Start of Data under study
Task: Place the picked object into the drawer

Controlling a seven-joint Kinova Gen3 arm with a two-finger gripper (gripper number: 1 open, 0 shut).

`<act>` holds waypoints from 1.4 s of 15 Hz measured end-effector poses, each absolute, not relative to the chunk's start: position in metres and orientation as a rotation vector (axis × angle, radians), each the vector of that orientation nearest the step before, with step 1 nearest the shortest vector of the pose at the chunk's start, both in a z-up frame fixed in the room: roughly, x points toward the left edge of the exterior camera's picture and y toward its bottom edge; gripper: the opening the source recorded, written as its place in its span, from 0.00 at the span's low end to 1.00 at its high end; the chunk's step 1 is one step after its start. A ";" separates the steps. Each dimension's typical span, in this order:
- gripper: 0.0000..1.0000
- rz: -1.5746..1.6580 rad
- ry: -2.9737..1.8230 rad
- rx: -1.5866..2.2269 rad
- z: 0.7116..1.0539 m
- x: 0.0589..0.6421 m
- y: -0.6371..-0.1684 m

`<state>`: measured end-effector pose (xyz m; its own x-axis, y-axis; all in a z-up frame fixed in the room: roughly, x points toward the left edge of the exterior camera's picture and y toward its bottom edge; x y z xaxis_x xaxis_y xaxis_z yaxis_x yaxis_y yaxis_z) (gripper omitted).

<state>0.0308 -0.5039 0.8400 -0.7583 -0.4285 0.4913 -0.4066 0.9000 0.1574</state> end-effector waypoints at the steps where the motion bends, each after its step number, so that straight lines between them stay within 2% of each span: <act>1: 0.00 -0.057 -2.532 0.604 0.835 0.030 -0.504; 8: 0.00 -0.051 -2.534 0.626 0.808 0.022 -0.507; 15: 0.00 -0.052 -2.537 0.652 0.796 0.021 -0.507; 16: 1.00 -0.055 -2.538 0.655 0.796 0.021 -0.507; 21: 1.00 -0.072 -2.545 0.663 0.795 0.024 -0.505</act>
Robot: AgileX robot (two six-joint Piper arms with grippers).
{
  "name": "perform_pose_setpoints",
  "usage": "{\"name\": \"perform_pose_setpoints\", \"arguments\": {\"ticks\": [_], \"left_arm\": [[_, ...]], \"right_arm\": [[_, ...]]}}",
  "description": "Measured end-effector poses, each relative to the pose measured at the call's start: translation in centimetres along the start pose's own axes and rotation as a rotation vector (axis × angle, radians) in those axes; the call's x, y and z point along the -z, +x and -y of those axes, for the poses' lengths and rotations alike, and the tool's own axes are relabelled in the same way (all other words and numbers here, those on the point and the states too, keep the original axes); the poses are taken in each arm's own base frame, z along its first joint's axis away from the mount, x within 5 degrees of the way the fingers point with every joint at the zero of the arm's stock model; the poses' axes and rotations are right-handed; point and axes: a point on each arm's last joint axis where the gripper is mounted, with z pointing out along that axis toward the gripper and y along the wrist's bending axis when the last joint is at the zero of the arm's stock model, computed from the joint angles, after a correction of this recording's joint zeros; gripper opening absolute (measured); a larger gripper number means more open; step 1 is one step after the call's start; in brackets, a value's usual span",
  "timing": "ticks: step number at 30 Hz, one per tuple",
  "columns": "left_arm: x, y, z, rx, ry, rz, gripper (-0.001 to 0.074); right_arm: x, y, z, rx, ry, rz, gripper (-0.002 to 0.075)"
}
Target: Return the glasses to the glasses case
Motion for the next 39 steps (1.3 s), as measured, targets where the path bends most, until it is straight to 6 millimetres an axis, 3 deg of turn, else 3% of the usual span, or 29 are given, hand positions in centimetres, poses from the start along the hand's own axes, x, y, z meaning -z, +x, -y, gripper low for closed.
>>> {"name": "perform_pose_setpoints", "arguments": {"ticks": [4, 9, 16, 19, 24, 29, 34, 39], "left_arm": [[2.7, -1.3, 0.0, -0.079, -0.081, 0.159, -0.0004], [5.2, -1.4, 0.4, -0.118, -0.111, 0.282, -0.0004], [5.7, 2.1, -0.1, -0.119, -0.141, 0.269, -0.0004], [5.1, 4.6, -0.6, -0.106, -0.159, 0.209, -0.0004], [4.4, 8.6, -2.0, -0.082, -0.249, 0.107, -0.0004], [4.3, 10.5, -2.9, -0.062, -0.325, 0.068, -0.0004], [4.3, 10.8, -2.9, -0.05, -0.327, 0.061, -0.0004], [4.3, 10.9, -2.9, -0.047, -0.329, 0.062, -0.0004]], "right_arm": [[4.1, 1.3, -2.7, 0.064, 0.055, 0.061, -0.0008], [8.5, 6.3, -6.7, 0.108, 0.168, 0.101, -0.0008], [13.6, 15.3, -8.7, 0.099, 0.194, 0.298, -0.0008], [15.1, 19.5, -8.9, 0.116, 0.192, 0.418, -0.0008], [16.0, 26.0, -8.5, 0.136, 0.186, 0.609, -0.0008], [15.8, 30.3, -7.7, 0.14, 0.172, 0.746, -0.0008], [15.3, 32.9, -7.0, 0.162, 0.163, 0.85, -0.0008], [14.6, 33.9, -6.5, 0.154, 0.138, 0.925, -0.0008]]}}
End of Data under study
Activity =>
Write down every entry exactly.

The completed task =>
Task: Place the picked object into the drawer

Controlling a seven-joint Kinova Gen3 arm with a two-finger gripper (gripper number: 1 open, 0 shut).

`<act>` holds waypoints from 1.4 s of 15 Hz measured end-effector poses, each absolute, not relative to the chunk's start: position in metres and orientation as a rotation vector (axis × angle, radians), each the vector of that orientation nearest the step before, with step 1 nearest the shortest vector of the pose at the chunk's start, both in a z-up frame fixed in the room: roughly, x points toward the left edge of the exterior camera's picture and y toward its bottom edge; gripper: the opening the source recorded, written as its place in its span, from 0.00 at the span's low end to 1.00 at its high end; the chunk's step 1 is one step after its start. A ";" separates the steps. Each dimension's typical span, in this order:
- gripper: 0.0000..1.0000
- rz: -1.5746..1.6580 rad
- ry: -2.9737..1.8230 rad
- rx: -1.5866..2.2269 rad
- z: 0.7116..1.0539 m
- x: 0.0589..0.6421 m
- y: -0.6371..-0.1684 m

`<state>`: measured end-effector pose (xyz m; its own x-axis, y-axis; all in a z-up frame fixed in the room: roughly, x points toward the left edge of the exterior camera's picture and y toward its bottom edge; x y z xaxis_x xaxis_y xaxis_z yaxis_x yaxis_y yaxis_z) (gripper omitted).

<state>0.0308 -0.5039 0.8400 -0.7583 -0.4285 0.4913 -0.4066 0.9000 0.1574</state> end-effector waypoints at the steps where the motion bends, each after its step number, so that straight lines between them stay within 2% of each span: <act>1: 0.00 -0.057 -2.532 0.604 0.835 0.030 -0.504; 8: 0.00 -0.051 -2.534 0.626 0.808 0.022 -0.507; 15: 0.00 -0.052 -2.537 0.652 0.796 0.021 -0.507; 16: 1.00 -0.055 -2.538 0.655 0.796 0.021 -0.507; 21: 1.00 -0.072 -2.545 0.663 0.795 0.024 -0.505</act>
Robot: AgileX robot (two six-joint Piper arms with grippers).
{
  "name": "perform_pose_setpoints",
  "usage": "{\"name\": \"perform_pose_setpoints\", \"arguments\": {\"ticks\": [_], \"left_arm\": [[_, ...]], \"right_arm\": [[_, ...]]}}",
  "description": "Measured end-effector poses, each relative to the pose measured at the call's start: translation in centimetres along the start pose's own axes and rotation as a rotation vector (axis × angle, radians) in those axes; the call's x, y and z point along the -z, +x and -y of those axes, for the poses' lengths and rotations alike, and the tool's own axes are relabelled in the same way (all other words and numbers here, those on the point and the states too, keep the original axes); the poses are taken in each arm's own base frame, z along its first joint's axis away from the mount, x within 5 degrees of the way the fingers point with every joint at the zero of the arm's stock model; the poses' axes and rotations are right-handed; point and axes: a point on each arm's last joint axis where the gripper is mounted, with z pointing out along that axis toward the gripper and y along the wrist's bending axis when the last joint is at the zero of the arm's stock model, computed from the joint angles, after a correction of this recording's joint zeros; gripper opening absolute (measured); a larger gripper number means more open; step 1 is one step after the call's start; in brackets, a value's usual span",
  "timing": "ticks: step number at 30 Hz, one per tuple",
  "columns": "left_arm: x, y, z, rx, ry, rz, gripper (-0.001 to 0.074); right_arm: x, y, z, rx, ry, rz, gripper (-0.002 to 0.075)"
}
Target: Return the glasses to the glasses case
Motion for the next 39 steps (1.3 s), as measured, targets where the path bends most, until it is straight to 6 millimetres an axis, 3 deg of turn, else 3% of the usual span, or 29 are given, hand positions in centimetres, poses from the start along the hand's own axes, x, y, z meaning -z, +x, -y, gripper low for closed.
>>> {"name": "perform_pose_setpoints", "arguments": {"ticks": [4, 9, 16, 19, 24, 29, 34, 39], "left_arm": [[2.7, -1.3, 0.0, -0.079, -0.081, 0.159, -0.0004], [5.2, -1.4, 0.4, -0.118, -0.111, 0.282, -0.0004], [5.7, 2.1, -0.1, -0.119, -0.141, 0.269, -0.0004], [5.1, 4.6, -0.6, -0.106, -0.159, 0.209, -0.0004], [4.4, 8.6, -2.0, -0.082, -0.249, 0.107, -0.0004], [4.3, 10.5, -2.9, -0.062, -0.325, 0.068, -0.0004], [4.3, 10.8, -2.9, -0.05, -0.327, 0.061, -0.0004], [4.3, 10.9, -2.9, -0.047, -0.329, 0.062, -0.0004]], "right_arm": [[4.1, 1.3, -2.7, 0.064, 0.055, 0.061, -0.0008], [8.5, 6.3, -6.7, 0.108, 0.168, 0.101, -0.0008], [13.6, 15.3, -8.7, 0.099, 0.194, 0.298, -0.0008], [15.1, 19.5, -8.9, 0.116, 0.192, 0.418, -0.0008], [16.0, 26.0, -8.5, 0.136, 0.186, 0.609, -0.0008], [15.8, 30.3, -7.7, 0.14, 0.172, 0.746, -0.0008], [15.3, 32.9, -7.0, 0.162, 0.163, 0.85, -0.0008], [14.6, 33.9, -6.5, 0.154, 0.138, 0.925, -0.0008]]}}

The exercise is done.